Remembrance Day

On November 11, 2011, in Life in Canada, by Yves Martineau

Today is Remembrance Day in Canada, other Commonwealth countries such as Australia, Jamaica, Camerun or India, and in many European countries. It is celebrated on November 11 to commemorate the armistice signed that day in 1918, ending World War I. As a symbol to remember those who fell in the battle fields, many wear a poppy flower and respect two minutes of silence at 11:00 AM. It is also a hoiday in Canada.
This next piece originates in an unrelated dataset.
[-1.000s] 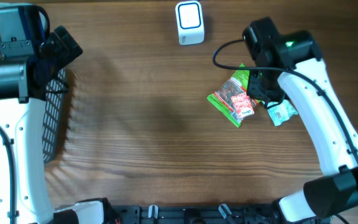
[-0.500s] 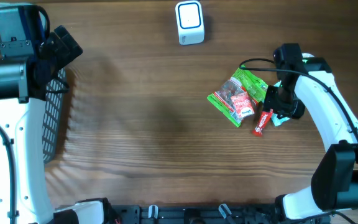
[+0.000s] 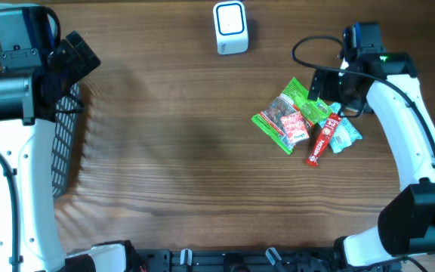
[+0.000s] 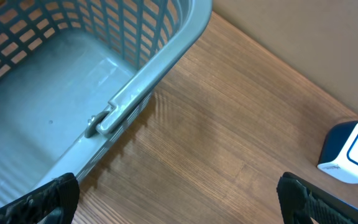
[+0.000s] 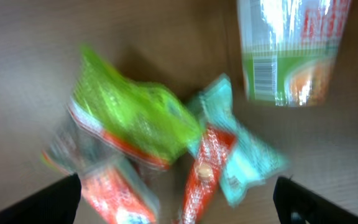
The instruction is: Scan the item barcode
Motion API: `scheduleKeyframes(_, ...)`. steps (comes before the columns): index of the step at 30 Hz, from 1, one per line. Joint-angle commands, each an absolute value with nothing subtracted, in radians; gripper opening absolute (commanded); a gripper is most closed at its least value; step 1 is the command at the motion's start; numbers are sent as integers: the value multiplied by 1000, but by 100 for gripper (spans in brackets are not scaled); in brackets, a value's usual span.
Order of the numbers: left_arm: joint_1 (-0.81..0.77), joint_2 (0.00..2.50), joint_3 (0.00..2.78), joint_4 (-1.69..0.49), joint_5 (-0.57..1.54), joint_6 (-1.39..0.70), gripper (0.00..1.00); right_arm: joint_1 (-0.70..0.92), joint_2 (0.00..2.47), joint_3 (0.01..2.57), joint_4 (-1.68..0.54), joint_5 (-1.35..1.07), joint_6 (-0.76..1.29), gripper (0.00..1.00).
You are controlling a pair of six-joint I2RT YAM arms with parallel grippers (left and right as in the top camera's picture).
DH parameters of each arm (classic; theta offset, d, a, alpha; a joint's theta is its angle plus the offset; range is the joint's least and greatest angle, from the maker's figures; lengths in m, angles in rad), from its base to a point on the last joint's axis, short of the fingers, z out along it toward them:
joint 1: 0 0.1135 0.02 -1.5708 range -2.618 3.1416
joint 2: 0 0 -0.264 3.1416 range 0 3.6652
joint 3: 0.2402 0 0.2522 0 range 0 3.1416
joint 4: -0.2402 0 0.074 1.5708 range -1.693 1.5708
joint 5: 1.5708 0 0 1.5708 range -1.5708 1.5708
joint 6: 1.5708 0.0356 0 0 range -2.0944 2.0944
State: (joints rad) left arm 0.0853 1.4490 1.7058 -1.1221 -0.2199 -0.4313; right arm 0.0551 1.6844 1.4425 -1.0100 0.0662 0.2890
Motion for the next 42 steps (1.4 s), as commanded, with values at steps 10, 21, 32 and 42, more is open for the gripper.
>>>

The use of the poppy comes from a famous poem written in 1915 by Canadian war physician John McCrae. I copy it here:

In Flanders fields the poppies blow
Between the crosses, row on row,
That mark our place; and in the sky
The larks, still bravely singing, fly
Scarce heard amid the guns below.

We are the Dead. Short days ago
We lived, felt dawn, saw sunset glow,
Loved and were loved, and now we lie,
In Flanders fields.

Take up our quarrel with the foe:
To you from failing hands we throw
The torch; be yours to hold it high.
If ye break faith with us who die
We shall not sleep, though poppies grow
In Flanders fields.

Today Martineau & Mindicanu sends a respectful salute to those who had to suffer because of war.